A: Claude Code reads files on demand, one at a time as needed. It uses a context window to hold the current conversation, files it has read, and command outputs. Keep context focused by referencing specific files with @ and running /clear between unrelated tasks. Subagents can handle investigation tasks that require reading many files while keeping your main session clean.
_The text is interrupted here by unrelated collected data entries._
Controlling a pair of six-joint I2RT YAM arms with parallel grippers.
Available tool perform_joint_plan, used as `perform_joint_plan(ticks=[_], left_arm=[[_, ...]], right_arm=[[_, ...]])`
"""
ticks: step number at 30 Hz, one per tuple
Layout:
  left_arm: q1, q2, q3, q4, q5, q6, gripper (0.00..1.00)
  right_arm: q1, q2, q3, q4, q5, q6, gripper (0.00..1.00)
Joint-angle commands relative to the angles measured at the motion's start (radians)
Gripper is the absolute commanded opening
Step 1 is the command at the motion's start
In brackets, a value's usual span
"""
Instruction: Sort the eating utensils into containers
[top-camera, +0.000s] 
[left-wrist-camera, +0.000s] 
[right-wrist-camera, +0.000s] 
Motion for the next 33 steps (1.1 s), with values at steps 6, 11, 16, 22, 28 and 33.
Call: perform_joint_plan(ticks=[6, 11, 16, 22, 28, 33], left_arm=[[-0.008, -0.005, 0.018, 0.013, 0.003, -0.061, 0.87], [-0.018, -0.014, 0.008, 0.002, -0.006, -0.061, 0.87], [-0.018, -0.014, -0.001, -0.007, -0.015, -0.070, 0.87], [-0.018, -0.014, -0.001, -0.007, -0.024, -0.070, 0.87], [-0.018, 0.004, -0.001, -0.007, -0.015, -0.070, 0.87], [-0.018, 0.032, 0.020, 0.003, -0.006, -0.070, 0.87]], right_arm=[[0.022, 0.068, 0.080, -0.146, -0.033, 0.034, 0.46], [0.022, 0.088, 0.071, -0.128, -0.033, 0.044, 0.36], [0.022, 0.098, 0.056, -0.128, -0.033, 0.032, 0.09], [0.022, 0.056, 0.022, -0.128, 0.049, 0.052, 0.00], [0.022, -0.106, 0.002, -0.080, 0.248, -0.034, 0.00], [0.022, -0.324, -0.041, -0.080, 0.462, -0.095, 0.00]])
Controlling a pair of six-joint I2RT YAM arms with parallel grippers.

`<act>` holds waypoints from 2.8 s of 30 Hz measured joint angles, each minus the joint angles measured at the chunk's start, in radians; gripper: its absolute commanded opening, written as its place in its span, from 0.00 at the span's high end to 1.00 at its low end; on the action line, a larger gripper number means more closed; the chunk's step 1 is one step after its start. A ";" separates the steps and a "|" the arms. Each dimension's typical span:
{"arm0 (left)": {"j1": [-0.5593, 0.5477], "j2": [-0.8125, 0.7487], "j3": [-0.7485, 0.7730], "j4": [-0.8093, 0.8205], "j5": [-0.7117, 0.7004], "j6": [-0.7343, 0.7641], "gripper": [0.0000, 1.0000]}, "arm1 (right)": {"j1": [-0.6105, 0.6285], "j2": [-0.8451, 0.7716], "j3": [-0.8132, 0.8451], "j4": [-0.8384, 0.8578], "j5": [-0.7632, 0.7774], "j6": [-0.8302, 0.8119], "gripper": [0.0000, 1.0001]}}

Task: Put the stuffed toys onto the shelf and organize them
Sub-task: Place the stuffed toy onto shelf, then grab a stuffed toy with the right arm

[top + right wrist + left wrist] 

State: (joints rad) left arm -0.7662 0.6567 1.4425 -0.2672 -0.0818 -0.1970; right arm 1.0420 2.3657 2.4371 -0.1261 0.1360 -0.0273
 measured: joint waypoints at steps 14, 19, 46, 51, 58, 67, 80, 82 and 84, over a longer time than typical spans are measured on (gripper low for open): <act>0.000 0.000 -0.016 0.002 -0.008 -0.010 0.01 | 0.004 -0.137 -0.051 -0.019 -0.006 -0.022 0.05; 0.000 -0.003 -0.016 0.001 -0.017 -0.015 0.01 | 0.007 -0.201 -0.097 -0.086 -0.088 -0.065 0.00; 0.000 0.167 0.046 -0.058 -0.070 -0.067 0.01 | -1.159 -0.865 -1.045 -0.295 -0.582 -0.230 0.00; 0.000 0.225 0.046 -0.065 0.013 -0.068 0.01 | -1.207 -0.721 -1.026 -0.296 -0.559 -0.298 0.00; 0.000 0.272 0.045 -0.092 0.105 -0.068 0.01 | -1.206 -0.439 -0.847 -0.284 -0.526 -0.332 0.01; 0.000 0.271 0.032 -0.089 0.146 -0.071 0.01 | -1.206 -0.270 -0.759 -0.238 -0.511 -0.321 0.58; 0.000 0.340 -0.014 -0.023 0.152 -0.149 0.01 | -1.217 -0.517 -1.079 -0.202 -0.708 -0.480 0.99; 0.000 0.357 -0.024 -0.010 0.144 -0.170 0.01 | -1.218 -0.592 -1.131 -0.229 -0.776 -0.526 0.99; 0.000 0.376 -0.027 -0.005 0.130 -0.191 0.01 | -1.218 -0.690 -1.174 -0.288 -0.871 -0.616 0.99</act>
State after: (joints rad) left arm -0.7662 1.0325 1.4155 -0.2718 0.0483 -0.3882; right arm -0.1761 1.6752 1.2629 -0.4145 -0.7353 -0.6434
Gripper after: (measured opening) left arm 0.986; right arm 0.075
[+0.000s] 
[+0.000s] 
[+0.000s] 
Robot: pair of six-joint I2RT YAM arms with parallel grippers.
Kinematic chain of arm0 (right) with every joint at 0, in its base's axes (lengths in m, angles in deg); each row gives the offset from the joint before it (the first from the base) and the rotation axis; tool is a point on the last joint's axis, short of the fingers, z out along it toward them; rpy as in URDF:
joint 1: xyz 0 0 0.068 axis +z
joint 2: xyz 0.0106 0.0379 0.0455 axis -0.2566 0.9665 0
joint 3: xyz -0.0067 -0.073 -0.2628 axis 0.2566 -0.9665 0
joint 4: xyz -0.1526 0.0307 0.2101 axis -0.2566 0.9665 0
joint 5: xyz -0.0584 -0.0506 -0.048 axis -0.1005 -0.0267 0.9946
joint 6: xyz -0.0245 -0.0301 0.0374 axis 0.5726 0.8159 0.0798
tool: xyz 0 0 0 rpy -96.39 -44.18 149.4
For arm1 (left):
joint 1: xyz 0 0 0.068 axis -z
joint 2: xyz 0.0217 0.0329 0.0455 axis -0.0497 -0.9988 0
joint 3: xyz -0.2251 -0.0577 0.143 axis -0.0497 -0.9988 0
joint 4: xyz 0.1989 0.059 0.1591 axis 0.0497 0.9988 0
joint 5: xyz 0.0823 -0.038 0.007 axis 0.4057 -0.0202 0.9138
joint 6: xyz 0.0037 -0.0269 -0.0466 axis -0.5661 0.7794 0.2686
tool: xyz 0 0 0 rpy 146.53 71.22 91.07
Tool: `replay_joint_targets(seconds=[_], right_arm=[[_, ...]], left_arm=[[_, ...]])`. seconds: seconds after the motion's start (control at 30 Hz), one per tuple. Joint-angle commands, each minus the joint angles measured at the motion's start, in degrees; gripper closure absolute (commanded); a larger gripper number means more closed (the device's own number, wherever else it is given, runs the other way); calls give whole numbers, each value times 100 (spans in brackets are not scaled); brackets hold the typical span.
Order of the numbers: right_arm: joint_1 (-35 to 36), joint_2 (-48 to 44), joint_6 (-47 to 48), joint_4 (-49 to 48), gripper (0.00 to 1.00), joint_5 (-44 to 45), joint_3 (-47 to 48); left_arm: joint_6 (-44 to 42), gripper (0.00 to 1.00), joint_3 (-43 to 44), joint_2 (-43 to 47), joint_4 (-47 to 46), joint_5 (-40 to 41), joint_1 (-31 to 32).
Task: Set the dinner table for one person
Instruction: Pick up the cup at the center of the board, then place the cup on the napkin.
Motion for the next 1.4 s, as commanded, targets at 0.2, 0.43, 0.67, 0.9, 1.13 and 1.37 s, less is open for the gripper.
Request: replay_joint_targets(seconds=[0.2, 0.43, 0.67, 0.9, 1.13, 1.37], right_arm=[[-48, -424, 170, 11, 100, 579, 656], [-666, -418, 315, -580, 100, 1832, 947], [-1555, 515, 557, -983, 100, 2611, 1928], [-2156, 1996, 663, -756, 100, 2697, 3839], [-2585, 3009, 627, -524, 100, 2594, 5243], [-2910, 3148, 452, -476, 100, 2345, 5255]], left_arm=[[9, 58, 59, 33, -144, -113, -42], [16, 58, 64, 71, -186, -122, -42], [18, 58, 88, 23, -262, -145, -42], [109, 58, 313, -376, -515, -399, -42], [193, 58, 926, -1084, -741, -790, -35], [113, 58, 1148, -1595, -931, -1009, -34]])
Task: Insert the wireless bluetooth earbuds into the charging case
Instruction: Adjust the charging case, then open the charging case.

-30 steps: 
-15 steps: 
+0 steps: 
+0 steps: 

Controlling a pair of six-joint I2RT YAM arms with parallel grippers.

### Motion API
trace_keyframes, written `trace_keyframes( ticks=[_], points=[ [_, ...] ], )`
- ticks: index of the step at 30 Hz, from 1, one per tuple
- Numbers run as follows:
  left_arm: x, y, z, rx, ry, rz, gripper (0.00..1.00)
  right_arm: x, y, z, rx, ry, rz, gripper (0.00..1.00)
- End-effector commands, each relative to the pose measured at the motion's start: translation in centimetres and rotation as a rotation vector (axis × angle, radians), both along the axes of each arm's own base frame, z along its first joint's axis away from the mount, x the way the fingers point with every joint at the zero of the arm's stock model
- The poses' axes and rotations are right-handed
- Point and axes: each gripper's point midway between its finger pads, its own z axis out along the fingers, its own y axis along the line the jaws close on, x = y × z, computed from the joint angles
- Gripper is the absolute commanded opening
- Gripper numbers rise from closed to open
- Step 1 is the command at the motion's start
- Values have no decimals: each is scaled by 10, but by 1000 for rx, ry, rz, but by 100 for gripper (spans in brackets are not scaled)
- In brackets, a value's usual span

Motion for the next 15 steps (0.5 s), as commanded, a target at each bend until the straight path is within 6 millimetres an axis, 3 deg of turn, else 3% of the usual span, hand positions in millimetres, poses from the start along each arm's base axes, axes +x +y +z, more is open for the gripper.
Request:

Q: Can I use Claude Code with VS Code and the terminal at the same time?

A: Yes. The VS Code extension and terminal CLI use the same subscription and can run simultaneously. Many developers use the terminal for multi-file tasks and VS Code for focused edits. Sessions are independent.

Q: What is the difference between Claude Code and regular Claude chat?

A: Claude Code is an agentic tool that reads your local files, runs terminal commands, and makes code changes with your approval. Regular Claude chat runs in a browser and works with pasted text only. Claude Code is designed for development workflows; Claude chat is for general conversation and analysis.

Claude Code becomes productive once you nail three fundamentals. A clean install with the right subscription. A concise CLAUDE.md that teaches Claude your project's conventions. And the discipline to follow the Explore-Plan-Code-Commit workflow. Every other skill (Plan Mode, context management, VS Code integration) builds on that foundation.

Pick the topic that matters most, dig in, and build something. The best way to learn Claude Code is to use it on a real project.